N-deformyl-N-[4-N,N-bis(2-chloroethylamino)benzoyl] distamycin-A (FCE 24517) is a new cytotoxic anti-tumor agent in phase-I clinical trials. We have isolated stable FCE-24517-resistant cell sublines from murine leukemia L1210 cells by in vitro exposure to the drug. FCE 24517 selects a mixed population of resistant cells: the L1210/24517₁ cell line in vitro was in fact resistant to the selecting agent (RI 48.3), as well as to L-PAM (RI 5.4) and DX (RI 8.6) and over-expressed the mdr-I gene. When L1210/24517₁ cells were implanted in vivo and evaluated for sensitivity to the same agents, resistance was observed only to FCE 24517 and partially to L-PAM. whereas DX had the same anti-tumor efficacy as on the sensitive line.
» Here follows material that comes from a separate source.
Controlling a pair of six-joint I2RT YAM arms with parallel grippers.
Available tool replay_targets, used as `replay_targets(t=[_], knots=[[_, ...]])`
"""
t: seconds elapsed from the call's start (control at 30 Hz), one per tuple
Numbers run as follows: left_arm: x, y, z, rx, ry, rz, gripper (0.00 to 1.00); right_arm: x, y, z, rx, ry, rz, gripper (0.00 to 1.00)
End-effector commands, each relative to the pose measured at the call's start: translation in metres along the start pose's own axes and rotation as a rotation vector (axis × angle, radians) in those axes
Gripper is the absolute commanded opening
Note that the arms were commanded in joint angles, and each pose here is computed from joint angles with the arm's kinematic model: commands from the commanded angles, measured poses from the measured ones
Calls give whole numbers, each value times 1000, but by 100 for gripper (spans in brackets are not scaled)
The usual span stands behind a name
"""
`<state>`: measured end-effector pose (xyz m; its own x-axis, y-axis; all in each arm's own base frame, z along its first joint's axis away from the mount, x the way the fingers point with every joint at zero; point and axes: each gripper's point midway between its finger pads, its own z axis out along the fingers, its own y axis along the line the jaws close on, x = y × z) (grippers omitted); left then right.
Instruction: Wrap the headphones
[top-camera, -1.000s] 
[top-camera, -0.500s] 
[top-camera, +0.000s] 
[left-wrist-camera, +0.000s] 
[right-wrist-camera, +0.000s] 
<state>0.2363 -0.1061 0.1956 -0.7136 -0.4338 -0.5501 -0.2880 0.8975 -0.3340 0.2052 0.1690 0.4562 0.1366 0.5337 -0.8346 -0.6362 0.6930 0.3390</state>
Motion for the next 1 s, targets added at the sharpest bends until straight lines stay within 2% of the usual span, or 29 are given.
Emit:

The clone derived from the above subline (L1210/24517₂) was resistant to FCE 24517, distamycin-A and other cytotoxic compounds bearing the distamycin-A skeleton, and fully sensitive to DX and other anti-tumor compounds involved in the multi-drug resistance mechanisms, with a complete disappearance of the mdr phenotype. L1210/24517₂ cell line is partially cross-resistant to L-PAM, this resistance being accounted for by higher GSH intracellular levels, which however do not influence the resistance to FCE 24517. In fact, BSO treatment was capable of significantly modifying only the cytotoxicity of L-PAM. Our data suggest that L1210/24517₂ cells present a mechanism of resistance specific for FCE 24517 and related molecules.